[Data records]

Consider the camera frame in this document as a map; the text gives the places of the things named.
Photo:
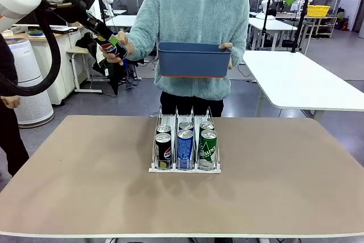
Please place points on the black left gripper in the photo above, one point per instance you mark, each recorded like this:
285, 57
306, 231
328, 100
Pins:
78, 5

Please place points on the black Pepsi can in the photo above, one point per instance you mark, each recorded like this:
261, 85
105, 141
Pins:
113, 49
163, 129
162, 152

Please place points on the blue plastic bin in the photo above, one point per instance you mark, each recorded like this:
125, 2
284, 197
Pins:
193, 61

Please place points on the person's left forearm teal sleeve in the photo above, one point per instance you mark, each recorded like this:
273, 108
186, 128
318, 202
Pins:
241, 43

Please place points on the person's right forearm teal sleeve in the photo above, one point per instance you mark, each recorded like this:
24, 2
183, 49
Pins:
142, 41

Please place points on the clear white can dispenser rack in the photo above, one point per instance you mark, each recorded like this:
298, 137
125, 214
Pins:
185, 169

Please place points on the person's right hand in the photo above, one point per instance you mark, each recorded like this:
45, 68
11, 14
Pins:
130, 49

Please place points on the person's left hand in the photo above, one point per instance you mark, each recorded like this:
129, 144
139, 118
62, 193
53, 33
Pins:
226, 45

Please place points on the bystander bare hand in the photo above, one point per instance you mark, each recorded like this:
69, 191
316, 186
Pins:
10, 102

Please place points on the black jacket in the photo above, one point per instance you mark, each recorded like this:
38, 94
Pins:
85, 41

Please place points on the white background desk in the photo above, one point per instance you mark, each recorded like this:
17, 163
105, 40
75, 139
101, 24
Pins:
122, 20

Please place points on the yellow plastic crate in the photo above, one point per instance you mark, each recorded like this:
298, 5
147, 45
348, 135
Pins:
318, 10

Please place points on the thick black tripod pole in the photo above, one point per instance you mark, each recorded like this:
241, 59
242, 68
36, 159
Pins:
299, 26

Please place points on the thin black tripod pole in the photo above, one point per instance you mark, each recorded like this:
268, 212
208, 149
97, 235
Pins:
267, 15

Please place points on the beige adjustable side table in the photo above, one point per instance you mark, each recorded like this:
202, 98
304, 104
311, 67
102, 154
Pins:
76, 51

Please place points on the white background table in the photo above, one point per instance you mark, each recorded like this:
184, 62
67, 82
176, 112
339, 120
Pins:
277, 25

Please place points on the cream garment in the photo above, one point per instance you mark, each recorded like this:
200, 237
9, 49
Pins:
101, 61

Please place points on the black keyboard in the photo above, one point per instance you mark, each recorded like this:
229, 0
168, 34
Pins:
64, 28

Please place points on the wooden low shelf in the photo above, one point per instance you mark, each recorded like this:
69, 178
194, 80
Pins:
327, 26

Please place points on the white office cabinet desk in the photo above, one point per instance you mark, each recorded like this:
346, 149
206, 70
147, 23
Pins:
66, 69

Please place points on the red fire extinguisher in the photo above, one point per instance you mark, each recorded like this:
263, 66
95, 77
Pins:
344, 24

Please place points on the green bowl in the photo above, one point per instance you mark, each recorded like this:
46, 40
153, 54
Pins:
35, 32

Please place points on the large white side table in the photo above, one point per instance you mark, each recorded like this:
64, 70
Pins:
298, 80

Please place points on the person in teal fleece jacket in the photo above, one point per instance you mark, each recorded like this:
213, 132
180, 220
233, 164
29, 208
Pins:
193, 12

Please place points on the white air purifier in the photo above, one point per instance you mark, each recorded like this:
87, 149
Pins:
31, 98

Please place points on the blue Pocari Sweat can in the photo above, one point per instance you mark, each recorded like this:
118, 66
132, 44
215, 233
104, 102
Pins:
186, 125
185, 149

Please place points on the bystander in dark clothes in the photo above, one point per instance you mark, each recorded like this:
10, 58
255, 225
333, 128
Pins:
11, 140

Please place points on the green Chilsung cider can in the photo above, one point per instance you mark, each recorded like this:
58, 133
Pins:
207, 125
207, 149

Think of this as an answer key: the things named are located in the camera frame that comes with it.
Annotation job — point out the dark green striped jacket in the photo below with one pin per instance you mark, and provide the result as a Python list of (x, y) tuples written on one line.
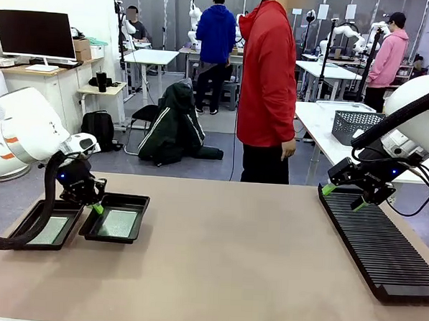
[(173, 126)]

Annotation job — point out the wooden desk white cabinet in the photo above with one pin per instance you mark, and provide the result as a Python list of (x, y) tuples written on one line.
[(59, 98)]

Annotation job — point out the seated person dark shirt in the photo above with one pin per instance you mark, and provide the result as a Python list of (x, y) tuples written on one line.
[(136, 28)]

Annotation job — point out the grey mesh basket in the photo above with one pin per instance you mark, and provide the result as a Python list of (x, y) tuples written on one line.
[(356, 126)]

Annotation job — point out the person in red jacket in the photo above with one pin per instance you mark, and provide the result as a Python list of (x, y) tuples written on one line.
[(265, 80)]

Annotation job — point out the white storage box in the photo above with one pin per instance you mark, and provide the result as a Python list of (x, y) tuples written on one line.
[(97, 52)]

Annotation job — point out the large white table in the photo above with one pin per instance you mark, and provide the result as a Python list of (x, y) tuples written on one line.
[(317, 122)]

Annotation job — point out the person's right hand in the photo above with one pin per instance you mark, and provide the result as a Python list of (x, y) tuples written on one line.
[(288, 150)]

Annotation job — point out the black tumbler with straw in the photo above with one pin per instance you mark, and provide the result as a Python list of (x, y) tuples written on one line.
[(101, 82)]

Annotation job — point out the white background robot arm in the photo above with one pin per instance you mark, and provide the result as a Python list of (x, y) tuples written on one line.
[(195, 15), (122, 22), (345, 30)]

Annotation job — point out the person in pink hoodie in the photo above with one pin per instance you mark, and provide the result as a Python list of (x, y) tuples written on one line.
[(389, 58)]

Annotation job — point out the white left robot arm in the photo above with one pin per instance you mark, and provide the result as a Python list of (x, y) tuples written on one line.
[(25, 129)]

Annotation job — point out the white office table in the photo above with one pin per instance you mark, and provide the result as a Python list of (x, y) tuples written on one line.
[(151, 54), (331, 69)]

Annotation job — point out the black keyboard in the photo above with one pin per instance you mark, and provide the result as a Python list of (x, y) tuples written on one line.
[(61, 64)]

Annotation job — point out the white shallow bin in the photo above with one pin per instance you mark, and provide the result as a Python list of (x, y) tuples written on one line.
[(347, 105)]

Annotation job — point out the wooden topped background table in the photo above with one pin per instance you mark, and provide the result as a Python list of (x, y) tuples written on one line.
[(189, 51)]

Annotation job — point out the black slotted board rack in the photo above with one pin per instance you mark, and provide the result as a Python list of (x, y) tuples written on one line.
[(382, 255)]

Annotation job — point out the black chair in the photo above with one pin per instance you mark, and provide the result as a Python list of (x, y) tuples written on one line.
[(145, 112)]

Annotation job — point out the person in blue hoodie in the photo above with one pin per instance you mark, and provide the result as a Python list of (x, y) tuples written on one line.
[(216, 31)]

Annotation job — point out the grey stool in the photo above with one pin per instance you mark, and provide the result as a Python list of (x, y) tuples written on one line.
[(229, 93)]

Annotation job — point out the person's right forearm red sleeve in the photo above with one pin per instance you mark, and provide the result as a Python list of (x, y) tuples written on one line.
[(286, 124)]

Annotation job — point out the small wooden side table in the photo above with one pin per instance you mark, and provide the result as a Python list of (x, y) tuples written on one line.
[(114, 90)]

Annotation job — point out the black plastic ESD tray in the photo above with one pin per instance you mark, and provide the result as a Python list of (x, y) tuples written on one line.
[(141, 208), (71, 210)]

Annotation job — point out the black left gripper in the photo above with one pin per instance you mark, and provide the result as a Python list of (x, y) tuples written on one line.
[(78, 180)]

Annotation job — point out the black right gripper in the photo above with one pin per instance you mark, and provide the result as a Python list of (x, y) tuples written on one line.
[(379, 174)]

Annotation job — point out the black monitor white stand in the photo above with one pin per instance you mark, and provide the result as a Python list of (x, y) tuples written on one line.
[(34, 32)]

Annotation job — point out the black tripod stand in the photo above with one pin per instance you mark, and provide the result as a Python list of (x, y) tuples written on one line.
[(372, 61)]

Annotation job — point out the black backpack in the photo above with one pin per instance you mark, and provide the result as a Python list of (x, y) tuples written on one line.
[(97, 129)]

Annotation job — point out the small cardboard box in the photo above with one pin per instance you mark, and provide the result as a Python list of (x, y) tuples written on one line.
[(81, 49)]

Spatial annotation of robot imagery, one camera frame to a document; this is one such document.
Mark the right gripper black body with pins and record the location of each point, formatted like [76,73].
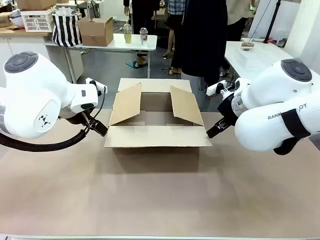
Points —
[228,108]

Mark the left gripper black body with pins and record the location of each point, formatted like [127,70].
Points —
[73,117]

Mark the large brown cardboard box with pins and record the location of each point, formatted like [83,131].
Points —
[155,137]

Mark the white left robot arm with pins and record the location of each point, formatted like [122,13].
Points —
[32,95]

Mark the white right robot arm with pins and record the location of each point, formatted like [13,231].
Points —
[270,82]

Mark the small white brown tray box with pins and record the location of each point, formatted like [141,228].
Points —
[247,47]

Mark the small open cardboard box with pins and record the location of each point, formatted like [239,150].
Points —
[96,31]

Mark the white work table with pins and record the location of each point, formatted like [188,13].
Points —
[250,62]

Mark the person in black sweatshirt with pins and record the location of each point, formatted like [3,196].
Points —
[202,37]

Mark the white folding table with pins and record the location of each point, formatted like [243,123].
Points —
[117,45]

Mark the black white striped bag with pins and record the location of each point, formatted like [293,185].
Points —
[66,32]

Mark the bystander in beige top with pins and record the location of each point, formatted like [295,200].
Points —
[237,15]

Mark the plastic cup with green drink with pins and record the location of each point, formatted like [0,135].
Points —
[127,35]

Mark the clear dome lid cup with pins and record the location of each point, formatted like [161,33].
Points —
[143,37]

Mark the black tripod stand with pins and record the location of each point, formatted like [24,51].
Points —
[272,17]

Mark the white slotted storage basket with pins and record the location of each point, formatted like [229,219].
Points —
[37,22]

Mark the white foam board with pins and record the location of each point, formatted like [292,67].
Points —
[305,30]

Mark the bystander in plaid shirt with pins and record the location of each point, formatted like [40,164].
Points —
[175,7]

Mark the brown cardboard carton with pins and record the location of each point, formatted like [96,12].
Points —
[35,4]

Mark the bystander in black clothes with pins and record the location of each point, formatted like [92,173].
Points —
[142,15]

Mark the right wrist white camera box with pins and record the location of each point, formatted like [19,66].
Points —
[212,88]

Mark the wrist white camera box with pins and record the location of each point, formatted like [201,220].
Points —
[97,85]
[212,88]

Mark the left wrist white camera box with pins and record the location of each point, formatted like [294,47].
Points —
[97,85]

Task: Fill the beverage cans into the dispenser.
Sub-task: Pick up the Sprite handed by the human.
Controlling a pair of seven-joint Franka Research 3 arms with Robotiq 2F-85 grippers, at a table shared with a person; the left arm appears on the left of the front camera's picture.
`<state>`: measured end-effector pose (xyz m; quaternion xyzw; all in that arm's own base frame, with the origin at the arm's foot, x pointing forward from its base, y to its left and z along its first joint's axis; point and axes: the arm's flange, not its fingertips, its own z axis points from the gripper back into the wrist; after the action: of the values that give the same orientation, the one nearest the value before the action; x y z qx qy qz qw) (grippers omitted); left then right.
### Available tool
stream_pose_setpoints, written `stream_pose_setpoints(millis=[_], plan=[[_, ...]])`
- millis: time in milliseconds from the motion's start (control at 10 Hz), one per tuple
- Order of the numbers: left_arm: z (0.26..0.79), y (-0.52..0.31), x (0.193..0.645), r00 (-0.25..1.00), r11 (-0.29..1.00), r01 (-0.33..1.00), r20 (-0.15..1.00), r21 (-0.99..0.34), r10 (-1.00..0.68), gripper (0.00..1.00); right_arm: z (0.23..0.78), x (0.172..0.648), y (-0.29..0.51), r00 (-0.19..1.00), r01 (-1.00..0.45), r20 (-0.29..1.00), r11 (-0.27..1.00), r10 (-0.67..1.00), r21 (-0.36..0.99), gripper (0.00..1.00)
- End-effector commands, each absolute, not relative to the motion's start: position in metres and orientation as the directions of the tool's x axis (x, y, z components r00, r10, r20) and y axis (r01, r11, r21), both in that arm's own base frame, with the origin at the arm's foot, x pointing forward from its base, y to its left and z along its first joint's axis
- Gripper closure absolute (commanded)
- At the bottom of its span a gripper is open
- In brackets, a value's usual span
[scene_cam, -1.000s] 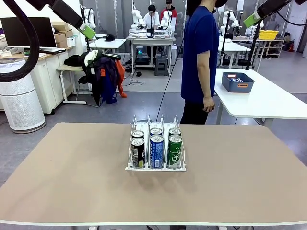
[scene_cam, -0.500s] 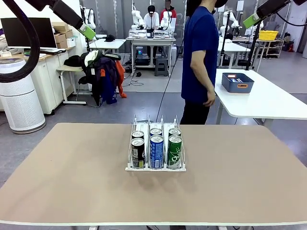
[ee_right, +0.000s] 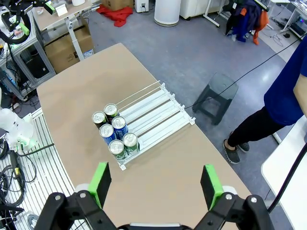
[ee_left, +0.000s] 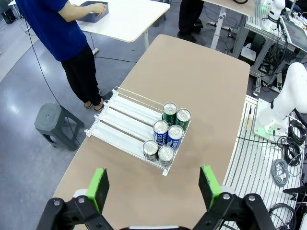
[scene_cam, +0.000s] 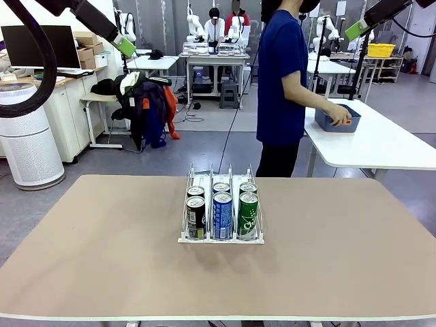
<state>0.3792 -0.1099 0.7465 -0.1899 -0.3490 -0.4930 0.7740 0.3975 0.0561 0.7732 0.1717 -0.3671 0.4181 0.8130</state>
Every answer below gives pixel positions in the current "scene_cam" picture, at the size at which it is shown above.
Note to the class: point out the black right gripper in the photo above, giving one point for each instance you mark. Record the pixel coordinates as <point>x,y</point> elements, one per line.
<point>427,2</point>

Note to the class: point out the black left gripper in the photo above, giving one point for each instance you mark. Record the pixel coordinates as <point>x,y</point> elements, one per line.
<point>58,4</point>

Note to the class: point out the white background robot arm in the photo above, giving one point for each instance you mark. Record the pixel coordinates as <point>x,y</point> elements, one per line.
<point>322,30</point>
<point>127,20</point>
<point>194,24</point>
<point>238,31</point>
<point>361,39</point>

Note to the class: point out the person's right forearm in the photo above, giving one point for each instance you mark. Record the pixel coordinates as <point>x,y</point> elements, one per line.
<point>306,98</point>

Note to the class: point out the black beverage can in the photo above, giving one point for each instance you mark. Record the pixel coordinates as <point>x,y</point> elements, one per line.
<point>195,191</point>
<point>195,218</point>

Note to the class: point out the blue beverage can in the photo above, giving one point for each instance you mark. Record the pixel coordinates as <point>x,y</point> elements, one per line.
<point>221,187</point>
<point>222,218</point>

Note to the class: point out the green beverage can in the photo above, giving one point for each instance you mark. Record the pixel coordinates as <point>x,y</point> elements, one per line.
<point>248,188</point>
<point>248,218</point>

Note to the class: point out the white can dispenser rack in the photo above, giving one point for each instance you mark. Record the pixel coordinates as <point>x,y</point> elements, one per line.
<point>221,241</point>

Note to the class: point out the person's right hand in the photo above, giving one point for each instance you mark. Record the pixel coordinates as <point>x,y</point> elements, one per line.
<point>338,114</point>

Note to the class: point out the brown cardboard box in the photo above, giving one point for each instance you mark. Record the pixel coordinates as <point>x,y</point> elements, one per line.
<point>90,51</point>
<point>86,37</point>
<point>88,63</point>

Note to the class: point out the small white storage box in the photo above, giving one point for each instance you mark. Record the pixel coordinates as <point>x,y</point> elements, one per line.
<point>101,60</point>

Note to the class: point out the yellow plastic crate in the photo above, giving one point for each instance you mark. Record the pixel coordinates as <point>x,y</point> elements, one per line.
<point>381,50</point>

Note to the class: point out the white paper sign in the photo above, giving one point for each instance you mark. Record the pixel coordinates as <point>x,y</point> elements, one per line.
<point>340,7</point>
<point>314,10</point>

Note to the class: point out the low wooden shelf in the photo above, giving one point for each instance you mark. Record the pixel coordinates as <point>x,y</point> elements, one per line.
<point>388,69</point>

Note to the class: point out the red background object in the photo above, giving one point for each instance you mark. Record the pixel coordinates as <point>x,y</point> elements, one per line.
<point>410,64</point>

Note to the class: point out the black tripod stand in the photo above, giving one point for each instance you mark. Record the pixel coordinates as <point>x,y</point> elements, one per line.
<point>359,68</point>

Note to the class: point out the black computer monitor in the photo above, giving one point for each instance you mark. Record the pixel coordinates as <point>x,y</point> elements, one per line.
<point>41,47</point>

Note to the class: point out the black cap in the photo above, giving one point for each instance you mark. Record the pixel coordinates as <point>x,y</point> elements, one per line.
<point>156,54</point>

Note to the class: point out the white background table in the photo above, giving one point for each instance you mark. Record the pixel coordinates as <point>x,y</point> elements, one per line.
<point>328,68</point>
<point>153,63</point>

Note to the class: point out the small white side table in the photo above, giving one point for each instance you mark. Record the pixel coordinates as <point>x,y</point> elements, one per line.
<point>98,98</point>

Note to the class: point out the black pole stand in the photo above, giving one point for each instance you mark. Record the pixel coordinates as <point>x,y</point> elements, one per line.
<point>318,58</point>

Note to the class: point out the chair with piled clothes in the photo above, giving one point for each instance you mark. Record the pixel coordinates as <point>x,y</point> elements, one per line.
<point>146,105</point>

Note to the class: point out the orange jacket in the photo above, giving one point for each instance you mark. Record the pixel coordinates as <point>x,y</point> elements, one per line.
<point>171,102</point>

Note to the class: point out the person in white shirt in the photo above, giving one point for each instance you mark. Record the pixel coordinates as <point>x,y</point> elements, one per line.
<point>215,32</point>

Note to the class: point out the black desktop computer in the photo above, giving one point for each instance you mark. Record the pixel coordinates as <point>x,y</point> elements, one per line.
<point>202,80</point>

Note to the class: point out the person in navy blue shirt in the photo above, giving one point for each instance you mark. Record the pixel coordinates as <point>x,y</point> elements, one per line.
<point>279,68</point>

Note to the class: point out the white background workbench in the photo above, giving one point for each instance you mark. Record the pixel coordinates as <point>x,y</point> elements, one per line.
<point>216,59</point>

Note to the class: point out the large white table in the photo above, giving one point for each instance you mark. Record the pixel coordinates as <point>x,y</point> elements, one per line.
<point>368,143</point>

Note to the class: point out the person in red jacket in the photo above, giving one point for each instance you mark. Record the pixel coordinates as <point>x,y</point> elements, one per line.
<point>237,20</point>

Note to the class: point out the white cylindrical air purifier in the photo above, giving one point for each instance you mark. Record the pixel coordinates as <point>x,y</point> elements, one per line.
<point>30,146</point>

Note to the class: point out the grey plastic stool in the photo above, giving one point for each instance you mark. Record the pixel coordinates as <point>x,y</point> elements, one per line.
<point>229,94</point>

TASK GOAL ->
Copy only this part of the entries above: the line with "Note to the class: point out the black desktop", the line with "<point>202,80</point>", and the lines between, all exactly as written.

RESPONSE ->
Note to the class: point out the black desktop computer in the photo above, giving one point for each instance you mark. Record the pixel coordinates as <point>x,y</point> elements, one per line.
<point>202,80</point>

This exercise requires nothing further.